Серьезное увлечение театром беспокоило Татьяну Яковлевну отчасти и сильно пугало Дмитрия Павловича.
– Неужели опять, Таня? – шептался он с женой за поздним ужином. – Мы уже это проходили. Лошади, цирк, гимнастика… Теперь театр? Что это, Таня, переходный возраст?
– Девочке нравится высокое искусство. Что в этом плохого? – невозмутимо возражала жена. – Вместо того чтобы ворчать, сходи с ней на выставку. В художественный Саврасова привезли. Я афишу видела. Чудесные картины.
Живопись не произвела на Леру никакого впечатления. Унылые пейзажи сильно проигрывали перед искрометной «Женитьбой Фигаро», и Дмитрий Павлович смерился с театральным увлечением Лерочки, но бдительности не терял.
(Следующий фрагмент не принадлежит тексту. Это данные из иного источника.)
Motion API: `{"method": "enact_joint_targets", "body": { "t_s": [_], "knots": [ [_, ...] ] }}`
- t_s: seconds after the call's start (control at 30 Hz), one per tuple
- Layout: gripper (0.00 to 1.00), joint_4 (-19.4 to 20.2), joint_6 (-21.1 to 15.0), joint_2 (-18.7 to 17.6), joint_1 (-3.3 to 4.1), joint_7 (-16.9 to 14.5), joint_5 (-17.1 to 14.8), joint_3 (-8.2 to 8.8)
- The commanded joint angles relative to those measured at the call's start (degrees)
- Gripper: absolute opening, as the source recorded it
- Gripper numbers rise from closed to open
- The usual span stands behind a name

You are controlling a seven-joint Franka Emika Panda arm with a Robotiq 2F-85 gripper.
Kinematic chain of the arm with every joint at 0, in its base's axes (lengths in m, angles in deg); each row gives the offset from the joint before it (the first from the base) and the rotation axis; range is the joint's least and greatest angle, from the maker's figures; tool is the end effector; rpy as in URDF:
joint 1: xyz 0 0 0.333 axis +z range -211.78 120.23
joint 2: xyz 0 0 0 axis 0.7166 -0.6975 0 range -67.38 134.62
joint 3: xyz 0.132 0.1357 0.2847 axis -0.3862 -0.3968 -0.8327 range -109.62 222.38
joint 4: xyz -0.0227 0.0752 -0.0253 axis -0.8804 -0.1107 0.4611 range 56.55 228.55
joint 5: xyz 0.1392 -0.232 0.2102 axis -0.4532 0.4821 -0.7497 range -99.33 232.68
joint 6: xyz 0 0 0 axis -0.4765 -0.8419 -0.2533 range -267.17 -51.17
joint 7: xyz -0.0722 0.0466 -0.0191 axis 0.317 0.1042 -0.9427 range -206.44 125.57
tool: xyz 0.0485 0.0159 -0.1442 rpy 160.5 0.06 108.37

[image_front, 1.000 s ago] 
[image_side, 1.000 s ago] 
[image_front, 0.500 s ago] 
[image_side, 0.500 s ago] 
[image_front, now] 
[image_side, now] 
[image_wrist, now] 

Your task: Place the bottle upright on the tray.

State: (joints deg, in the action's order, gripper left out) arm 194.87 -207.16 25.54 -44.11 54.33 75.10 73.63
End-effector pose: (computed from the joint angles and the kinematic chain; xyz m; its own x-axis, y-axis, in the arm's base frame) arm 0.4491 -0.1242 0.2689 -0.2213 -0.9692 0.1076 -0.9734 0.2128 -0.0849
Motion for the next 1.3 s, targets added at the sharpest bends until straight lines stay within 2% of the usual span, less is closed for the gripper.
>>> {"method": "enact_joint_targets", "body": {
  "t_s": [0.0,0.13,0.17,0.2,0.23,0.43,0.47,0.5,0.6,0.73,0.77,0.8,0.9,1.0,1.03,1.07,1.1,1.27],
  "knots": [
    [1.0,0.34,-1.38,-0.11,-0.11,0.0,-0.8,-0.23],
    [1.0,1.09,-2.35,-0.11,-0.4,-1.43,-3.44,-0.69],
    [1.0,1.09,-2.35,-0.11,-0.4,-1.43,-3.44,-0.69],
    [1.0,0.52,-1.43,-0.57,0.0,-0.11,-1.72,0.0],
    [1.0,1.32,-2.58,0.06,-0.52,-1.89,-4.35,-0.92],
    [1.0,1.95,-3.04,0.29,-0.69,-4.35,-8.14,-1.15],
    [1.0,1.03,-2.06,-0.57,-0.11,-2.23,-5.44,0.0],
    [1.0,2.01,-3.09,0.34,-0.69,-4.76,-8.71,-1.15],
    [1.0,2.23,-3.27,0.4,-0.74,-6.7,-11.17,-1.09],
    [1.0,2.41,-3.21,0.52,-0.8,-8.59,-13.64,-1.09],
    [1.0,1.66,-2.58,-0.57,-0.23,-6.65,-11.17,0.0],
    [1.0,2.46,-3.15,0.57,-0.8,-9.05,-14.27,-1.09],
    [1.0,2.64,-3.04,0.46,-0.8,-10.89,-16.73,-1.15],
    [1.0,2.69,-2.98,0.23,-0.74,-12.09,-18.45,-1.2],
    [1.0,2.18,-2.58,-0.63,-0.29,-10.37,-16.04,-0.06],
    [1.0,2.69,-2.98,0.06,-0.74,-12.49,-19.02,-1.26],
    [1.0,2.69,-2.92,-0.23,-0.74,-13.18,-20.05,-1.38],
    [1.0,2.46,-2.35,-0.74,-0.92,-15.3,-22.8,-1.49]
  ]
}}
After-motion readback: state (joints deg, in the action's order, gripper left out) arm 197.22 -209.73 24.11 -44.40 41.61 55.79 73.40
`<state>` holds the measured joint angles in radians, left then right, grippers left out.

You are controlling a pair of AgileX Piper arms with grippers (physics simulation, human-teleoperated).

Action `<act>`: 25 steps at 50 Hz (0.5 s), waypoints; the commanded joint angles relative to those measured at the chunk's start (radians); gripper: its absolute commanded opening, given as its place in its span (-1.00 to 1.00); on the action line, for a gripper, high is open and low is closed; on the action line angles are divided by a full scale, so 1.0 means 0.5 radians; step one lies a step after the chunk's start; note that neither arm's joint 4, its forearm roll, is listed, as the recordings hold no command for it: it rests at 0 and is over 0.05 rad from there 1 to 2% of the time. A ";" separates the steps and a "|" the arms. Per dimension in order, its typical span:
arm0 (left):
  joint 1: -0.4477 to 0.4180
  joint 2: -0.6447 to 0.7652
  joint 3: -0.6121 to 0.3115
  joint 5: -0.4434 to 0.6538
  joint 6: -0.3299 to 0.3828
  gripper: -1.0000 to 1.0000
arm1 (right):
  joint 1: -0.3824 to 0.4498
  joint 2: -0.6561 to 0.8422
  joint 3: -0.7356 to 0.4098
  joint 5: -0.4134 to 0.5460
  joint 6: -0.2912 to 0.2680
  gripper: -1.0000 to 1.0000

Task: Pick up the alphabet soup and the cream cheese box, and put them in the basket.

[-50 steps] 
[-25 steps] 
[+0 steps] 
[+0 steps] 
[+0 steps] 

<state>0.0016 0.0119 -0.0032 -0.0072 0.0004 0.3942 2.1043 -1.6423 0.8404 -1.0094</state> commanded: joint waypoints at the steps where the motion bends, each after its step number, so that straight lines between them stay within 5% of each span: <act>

Лера познавала постановочные шедевры постепенно и поэтапно, от классики до рок-оперы, от «Вишневого сада» до «Юноны и Авось», и все, что было между ними, проглатывала с жадностью готовая на жертвы, но таких от нее не требовали. За три летних месяца у нее сложилось впечатление, что литература уступала театру только потому, что привычные книжные образы на сцене благодаря новаторской режиссуре преображались в нечто осмысленное, объемное и красочное и воспринимались интереснее первоисточника. С литературой у Леры было не все гладко. Редкая книга дочитывалась до конца, а на Ремарке и вовсе произошел надлом.